## Activity
Scan the entries for "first". Every line that holds it is to be copied.

/---

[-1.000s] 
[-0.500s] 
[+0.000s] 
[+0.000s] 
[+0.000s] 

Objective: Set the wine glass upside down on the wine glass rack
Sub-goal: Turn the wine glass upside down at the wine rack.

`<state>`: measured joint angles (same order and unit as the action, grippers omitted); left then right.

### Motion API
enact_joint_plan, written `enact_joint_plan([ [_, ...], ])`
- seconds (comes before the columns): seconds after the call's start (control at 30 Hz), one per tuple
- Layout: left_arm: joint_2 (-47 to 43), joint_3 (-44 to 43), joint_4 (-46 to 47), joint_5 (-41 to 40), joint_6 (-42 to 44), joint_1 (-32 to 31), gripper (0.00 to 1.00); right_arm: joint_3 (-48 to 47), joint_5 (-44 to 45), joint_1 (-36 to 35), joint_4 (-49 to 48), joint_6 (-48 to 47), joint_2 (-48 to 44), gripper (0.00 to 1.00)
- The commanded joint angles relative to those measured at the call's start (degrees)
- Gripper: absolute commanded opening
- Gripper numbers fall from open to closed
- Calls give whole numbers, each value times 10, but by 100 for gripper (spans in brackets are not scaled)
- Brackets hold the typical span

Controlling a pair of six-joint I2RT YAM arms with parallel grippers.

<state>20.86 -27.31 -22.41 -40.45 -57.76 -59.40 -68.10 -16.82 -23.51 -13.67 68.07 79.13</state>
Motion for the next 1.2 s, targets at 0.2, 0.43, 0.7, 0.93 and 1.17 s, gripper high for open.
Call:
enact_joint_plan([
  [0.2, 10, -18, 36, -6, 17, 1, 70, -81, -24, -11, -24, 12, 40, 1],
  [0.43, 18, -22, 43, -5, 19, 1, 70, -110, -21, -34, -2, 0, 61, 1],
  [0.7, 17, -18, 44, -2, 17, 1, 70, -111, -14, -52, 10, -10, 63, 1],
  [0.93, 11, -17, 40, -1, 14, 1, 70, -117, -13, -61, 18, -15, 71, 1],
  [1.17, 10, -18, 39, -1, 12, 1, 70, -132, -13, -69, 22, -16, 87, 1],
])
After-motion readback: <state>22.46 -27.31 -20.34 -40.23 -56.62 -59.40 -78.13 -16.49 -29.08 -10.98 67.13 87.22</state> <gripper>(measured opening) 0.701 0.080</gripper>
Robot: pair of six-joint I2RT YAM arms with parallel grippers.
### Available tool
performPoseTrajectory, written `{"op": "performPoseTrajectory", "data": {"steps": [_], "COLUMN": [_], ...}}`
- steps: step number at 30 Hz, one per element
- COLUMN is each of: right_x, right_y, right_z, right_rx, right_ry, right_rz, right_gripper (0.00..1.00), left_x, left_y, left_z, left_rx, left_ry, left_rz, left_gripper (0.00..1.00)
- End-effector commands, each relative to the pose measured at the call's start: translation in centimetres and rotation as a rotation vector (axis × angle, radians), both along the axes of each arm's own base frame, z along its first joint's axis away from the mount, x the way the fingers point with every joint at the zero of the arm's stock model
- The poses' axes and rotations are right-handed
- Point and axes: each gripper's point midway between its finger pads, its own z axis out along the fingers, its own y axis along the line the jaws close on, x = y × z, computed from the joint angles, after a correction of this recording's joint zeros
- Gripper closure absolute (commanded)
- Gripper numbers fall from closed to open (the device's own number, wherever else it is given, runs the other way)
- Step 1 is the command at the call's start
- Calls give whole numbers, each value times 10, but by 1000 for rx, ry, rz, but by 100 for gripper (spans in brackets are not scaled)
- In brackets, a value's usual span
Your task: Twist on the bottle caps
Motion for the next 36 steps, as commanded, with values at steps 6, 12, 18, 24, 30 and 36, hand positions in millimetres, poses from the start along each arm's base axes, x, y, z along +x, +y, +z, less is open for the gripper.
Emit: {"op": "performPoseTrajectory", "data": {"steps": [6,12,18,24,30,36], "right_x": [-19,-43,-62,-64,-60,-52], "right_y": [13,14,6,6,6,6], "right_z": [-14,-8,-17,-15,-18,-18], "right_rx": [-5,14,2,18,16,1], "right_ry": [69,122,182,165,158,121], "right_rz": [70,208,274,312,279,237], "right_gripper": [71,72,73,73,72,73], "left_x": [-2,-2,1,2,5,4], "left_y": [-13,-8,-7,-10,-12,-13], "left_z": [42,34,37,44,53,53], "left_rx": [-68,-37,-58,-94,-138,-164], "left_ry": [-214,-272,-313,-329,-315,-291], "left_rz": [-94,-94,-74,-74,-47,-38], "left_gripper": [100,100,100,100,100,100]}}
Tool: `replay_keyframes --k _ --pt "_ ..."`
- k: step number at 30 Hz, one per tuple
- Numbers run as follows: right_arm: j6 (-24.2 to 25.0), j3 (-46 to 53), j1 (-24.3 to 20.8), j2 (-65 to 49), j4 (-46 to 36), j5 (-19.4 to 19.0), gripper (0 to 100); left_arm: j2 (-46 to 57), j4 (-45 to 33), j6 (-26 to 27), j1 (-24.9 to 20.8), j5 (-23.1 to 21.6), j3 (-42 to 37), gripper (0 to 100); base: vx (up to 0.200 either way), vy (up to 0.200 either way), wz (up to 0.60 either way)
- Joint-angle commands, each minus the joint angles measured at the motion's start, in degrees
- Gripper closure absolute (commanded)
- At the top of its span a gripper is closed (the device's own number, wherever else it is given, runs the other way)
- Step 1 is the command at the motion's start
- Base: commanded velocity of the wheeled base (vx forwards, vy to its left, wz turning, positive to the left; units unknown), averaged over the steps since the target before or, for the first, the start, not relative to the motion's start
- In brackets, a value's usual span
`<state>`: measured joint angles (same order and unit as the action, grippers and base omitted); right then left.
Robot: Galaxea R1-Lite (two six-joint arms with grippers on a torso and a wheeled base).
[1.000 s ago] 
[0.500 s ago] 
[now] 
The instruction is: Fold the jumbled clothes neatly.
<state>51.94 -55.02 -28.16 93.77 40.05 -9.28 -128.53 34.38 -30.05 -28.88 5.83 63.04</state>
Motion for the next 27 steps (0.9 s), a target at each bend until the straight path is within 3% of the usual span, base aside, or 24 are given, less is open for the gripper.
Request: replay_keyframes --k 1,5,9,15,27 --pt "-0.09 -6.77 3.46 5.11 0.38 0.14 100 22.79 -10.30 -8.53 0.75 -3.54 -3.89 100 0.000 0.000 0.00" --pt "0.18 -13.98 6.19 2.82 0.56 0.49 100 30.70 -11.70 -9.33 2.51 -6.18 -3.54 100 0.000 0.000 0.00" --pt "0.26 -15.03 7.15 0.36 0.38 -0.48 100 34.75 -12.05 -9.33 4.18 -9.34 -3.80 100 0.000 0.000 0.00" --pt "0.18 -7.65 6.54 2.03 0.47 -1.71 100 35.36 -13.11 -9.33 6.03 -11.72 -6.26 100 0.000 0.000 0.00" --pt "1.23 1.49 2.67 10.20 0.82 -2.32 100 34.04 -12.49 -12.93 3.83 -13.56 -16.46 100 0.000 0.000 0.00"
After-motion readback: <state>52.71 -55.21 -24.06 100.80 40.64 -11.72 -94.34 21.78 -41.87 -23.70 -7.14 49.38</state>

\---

## Exercise output
- End-effector commands, each relative to the pose measured at the call's start: translation in centimetres and rotation as a rotation vector (axis × angle, radians), both along the axes of each arm's own base frame, z along its first joint's axis away from the mount, x the way the fingers point with every joint at the zero of the arm's stock model
- Base: commanded velocity of the wheeled base (vx forwards, vy to its left, wz turning, positive to the left; units unknown), averaged over the steps since the target before or, for the first, the start, not relative to the motion's start

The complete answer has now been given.